Adoption of advanced packaging is accelerating as the benefit of the classic Moore’s Law transistor shrink diminishes on a monolithic die. Advanced packages enable the heterogenous integrations of multiple different die through high-density interconnects, for improved device performance and smaller footprint.  Advanced packaging architectures like Intel’s Embedded Multi-Die Interconnect Bridge, TSMC’s Integrated Fan-Out, and High Bandwidth Memory (HBM) have taken up the slack from Moore’s Law in order to meet the demands for greater connectivity, computing power, speed, and cost-effectiveness of megatrends in transportation, 5G, IoT, artificial intelligence, and high-performance computing. Advanced packages have enabled the industry to develop new flip-chip processes, 2.5D interposer and TSV technology, and most recently, 2D and 3D fan-out processes with high densities of connections in the smallest of spaces.

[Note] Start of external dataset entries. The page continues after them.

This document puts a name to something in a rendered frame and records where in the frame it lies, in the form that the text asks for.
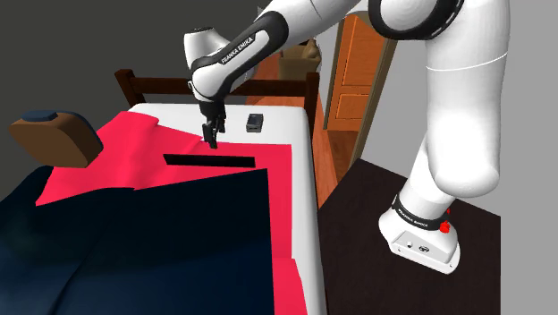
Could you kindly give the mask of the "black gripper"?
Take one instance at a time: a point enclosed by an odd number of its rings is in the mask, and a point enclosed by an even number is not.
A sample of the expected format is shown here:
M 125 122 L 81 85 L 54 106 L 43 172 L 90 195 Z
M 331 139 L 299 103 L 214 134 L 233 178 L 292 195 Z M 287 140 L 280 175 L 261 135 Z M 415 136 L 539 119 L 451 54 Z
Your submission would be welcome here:
M 204 141 L 211 149 L 217 148 L 216 137 L 219 132 L 225 132 L 226 112 L 223 100 L 199 101 L 201 114 L 206 117 L 207 123 L 202 124 Z

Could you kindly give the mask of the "white bed with brown headboard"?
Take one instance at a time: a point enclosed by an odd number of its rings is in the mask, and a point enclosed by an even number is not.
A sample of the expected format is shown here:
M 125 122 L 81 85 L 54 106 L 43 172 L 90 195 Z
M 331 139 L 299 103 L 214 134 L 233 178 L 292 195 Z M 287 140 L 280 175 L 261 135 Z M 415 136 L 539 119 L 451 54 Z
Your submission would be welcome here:
M 326 315 L 317 231 L 317 197 L 307 112 L 298 106 L 247 105 L 229 105 L 225 111 L 226 131 L 219 137 L 217 148 L 222 142 L 289 144 L 292 147 L 292 258 L 297 264 L 300 275 L 307 315 Z M 160 125 L 196 134 L 204 141 L 201 131 L 203 117 L 195 105 L 140 103 L 123 112 L 154 116 Z M 264 115 L 261 132 L 246 132 L 249 114 Z M 240 167 L 242 170 L 235 174 L 262 170 L 256 167 L 254 157 L 245 155 L 229 157 L 216 153 L 209 156 L 166 153 L 164 160 L 167 165 L 179 168 Z

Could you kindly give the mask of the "red blanket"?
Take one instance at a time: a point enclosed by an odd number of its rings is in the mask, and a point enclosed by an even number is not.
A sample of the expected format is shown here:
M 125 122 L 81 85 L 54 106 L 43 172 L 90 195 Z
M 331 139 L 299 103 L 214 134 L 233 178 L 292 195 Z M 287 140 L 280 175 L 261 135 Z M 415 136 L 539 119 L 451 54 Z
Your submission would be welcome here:
M 240 167 L 169 166 L 166 153 L 252 156 L 268 173 L 276 315 L 307 315 L 297 264 L 292 258 L 292 147 L 289 144 L 222 142 L 212 150 L 200 136 L 160 125 L 157 118 L 121 112 L 97 132 L 104 148 L 85 168 L 57 167 L 38 197 L 45 205 L 102 188 L 135 190 L 240 172 Z

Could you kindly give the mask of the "tan cardboard box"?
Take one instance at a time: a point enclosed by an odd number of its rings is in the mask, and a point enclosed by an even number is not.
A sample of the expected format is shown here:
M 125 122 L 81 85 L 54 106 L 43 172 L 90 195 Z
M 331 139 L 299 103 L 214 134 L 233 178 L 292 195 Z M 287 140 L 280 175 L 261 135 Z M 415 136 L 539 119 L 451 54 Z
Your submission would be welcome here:
M 305 81 L 308 72 L 316 72 L 321 63 L 320 51 L 314 39 L 305 45 L 283 50 L 278 60 L 278 79 Z

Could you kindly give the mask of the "dark blue blanket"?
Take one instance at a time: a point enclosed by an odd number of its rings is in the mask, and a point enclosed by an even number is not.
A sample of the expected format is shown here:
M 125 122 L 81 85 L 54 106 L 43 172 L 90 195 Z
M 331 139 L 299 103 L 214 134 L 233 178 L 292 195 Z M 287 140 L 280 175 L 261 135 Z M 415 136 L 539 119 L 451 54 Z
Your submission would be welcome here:
M 0 200 L 0 315 L 275 315 L 266 170 Z

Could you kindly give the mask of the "orange wooden door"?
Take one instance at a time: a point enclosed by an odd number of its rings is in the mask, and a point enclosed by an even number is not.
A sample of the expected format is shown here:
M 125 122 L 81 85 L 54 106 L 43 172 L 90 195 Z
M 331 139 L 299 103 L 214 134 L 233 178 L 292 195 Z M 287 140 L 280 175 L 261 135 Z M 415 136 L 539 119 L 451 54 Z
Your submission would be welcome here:
M 352 14 L 338 27 L 325 128 L 329 136 L 334 167 L 346 171 L 362 124 L 370 123 L 397 42 L 384 38 L 368 25 L 368 15 Z

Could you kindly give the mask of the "brown pillow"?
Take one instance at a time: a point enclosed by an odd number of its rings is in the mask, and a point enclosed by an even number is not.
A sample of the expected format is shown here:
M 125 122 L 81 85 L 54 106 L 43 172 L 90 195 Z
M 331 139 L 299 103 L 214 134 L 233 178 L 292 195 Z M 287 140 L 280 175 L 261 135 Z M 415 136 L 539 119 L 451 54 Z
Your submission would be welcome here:
M 27 123 L 20 118 L 8 131 L 32 157 L 47 166 L 86 168 L 102 151 L 96 143 L 78 146 L 48 123 Z

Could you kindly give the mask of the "dark robot stand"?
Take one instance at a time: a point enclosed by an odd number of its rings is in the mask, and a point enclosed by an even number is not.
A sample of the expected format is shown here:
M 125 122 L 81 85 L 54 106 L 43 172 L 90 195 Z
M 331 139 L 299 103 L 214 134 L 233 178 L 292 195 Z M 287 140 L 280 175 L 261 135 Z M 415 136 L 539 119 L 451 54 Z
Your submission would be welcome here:
M 378 219 L 403 176 L 357 160 L 318 211 L 328 315 L 501 315 L 501 219 L 456 200 L 450 275 L 391 253 Z

Fan-out Wafer Level Packaging (FOWLP) is one of the fastest growing advanced packaging segments today. According to Yole Research, FOWLP is expected to grow to $2.5B by 2022, up from $320 million in 2016. In FOWLP, individual chips are assembled into an artificial wafer made of low-cost polymer materials with additional space for connections. An RDL redirects the connections on the chip to the edge areas. The advantages of FOWLP include improved performance per watt and a wider range of different designs due to thinner packages, but the manufacturing of these new devices present new measurement challenges, including the ability to measure deep etch trenches.

The established devices of the MicroProf® series in combination with the white light interferometers WLI PL and WLI FL, offer optical and non-contact innovative solutions in the field of advanced packaging for production, research and development where other processes reach their limits. For example, plasma diced etch trenches have depths of 50 to 200 µm, which are far beyond the reach of AFM or profilometer tips. Many optical methods such as confocal microscopy are also not suitable for this measurement due to their aperture, as no light from the bottom of the trenches can get back into the sensor due to the shadowing of the side walls. In addition, the etching process leads to a roughening of the surface in the etching trenches and thus to high differences in the reflectivity between the substrate surface and the bottom of the trenches, which can lead to problems during measurement.

Thanks to its parallel illumination, the WLI PL is excellently suited for the measurement of plasma diced etch trenches with a high aspect ratio, since a large proportion of the light reaches the bottom of the etching structure and the depth can thus be measured. Depending on the surface texture, structures with minimum widths from 2 to 3 µm and aspect ratios of up to 50:1 (depth to width) can be measured. The use of a special measuring mode enables the measurement in two measuring steps. The substrate surface and the bottom of the structures are measured in such a way that an optimal adaptation of the measuring parameters to the different surface conditions is achieved.

Another problem for measurement technology is often the small lateral dimension of the structures, since the optical resolution of the methods is usually not high enough. Trenches, for example, can have trench widths of less than 1 µm. The WLI FL uses a special algorithm to determine the depth of etching structures down to 0.7 µm in width. In this case, the aspect ratio can be up to 3:1. This allows access to dimensions that have not been reached before. This method makes it possible to measure all currently used variants of TSVs, including vias with diameters of less than one micrometer that are no longer optically detectable.